[Records from a data source]
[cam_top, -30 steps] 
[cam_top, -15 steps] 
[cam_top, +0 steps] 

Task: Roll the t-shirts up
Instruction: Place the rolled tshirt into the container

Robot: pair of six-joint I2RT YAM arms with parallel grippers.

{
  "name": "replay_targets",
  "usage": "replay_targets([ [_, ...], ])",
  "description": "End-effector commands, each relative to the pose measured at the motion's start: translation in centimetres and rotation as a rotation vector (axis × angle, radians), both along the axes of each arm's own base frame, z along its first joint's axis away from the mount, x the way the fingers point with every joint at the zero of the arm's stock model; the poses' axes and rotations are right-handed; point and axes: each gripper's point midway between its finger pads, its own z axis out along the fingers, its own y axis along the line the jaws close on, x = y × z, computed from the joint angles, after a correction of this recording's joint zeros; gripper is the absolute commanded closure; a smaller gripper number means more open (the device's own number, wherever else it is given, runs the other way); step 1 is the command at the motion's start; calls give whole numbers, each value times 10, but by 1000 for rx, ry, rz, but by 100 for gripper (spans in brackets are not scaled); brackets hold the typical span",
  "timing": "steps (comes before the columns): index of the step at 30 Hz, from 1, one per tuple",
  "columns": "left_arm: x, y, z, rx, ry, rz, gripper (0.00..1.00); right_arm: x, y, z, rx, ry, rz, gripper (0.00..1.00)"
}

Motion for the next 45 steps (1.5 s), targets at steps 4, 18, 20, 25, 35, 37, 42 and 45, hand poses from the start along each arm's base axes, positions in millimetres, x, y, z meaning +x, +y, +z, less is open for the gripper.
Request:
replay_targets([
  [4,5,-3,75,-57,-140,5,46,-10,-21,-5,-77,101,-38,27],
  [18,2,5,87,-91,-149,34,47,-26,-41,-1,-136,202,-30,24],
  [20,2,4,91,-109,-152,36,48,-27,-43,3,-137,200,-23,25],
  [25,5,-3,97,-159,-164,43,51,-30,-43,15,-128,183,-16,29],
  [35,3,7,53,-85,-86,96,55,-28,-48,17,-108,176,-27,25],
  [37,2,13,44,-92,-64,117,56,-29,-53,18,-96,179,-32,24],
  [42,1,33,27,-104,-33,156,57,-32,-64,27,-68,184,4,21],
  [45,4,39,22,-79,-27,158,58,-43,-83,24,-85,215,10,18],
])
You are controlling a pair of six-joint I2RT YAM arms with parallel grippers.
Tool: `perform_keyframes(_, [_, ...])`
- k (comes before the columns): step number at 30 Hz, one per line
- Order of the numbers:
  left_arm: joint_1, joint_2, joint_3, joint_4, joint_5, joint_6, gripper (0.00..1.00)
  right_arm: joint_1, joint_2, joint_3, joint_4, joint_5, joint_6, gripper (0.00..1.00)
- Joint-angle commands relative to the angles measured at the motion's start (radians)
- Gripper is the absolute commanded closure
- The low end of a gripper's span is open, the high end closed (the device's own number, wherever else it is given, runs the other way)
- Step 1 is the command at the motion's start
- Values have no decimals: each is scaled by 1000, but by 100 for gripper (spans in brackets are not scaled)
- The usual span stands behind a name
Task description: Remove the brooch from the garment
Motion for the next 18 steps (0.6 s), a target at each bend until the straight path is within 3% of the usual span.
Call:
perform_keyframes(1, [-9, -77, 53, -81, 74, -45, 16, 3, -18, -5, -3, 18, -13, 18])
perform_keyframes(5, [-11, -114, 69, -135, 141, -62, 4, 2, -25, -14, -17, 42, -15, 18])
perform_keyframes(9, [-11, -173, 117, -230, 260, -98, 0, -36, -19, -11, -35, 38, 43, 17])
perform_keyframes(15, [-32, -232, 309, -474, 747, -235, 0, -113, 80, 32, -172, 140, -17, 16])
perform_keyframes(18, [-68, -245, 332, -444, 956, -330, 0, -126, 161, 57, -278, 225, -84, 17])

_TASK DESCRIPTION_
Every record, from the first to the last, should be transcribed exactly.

_FINAL ANSWER_
[cam_top, -30 steps] 
[cam_top, -15 steps] 
[cam_top, +0 steps] 

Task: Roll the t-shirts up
Instruction: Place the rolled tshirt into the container

Robot: pair of six-joint I2RT YAM arms with parallel grippers.

{
  "name": "replay_targets",
  "usage": "replay_targets([ [_, ...], ])",
  "description": "End-effector commands, each relative to the pose measured at the motion's start: translation in centimetres and rotation as a rotation vector (axis × angle, radians), both along the axes of each arm's own base frame, z along its first joint's axis away from the mount, x the way the fingers point with every joint at the zero of the arm's stock model; the poses' axes and rotations are right-handed; point and axes: each gripper's point midway between its finger pads, its own z axis out along the fingers, its own y axis along the line the jaws close on, x = y × z, computed from the joint angles, after a correction of this recording's joint zeros; gripper is the absolute commanded closure; a smaller gripper number means more open (the device's own number, wherever else it is given, runs the other way); step 1 is the command at the motion's start; calls give whole numbers, each value times 10, but by 1000 for rx, ry, rz, but by 100 for gripper (spans in brackets are not scaled); brackets hold the typical span",
  "timing": "steps (comes before the columns): index of the step at 30 Hz, from 1, one per tuple",
  "columns": "left_arm: x, y, z, rx, ry, rz, gripper (0.00..1.00); right_arm: x, y, z, rx, ry, rz, gripper (0.00..1.00)"
}

Motion for the next 45 steps (1.5 s), targets at steps 4, 18, 20, 25, 35, 37, 42 and 45, hand poses from the start along each arm's base axes, positions in millimetres, x, y, z meaning +x, +y, +z, less is open for the gripper.
Request:
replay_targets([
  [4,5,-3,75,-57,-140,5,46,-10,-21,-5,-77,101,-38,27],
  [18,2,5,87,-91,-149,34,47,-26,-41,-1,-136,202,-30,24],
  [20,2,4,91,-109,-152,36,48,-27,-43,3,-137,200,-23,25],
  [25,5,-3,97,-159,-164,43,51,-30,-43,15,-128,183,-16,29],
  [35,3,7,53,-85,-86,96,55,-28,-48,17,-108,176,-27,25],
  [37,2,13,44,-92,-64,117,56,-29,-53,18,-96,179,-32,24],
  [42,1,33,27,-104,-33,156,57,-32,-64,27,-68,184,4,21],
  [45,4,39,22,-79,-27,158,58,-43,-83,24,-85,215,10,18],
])
You are controlling a pair of six-joint I2RT YAM arms with parallel grippers.
Tool: `perform_keyframes(_, [_, ...])`
- k (comes before the columns): step number at 30 Hz, one per line
- Order of the numbers:
  left_arm: joint_1, joint_2, joint_3, joint_4, joint_5, joint_6, gripper (0.00..1.00)
  right_arm: joint_1, joint_2, joint_3, joint_4, joint_5, joint_6, gripper (0.00..1.00)
- Joint-angle commands relative to the angles measured at the motion's start (radians)
- Gripper is the absolute commanded closure
- The low end of a gripper's span is open, the high end closed (the device's own number, wherever else it is given, runs the other way)
- Step 1 is the command at the motion's start
- Values have no decimals: each is scaled by 1000, but by 100 for gripper (spans in brackets are not scaled)
- The usual span stands behind a name
Task description: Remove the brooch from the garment
Motion for the next 18 steps (0.6 s), a target at each bend until the straight path is within 3% of the usual span.
Call:
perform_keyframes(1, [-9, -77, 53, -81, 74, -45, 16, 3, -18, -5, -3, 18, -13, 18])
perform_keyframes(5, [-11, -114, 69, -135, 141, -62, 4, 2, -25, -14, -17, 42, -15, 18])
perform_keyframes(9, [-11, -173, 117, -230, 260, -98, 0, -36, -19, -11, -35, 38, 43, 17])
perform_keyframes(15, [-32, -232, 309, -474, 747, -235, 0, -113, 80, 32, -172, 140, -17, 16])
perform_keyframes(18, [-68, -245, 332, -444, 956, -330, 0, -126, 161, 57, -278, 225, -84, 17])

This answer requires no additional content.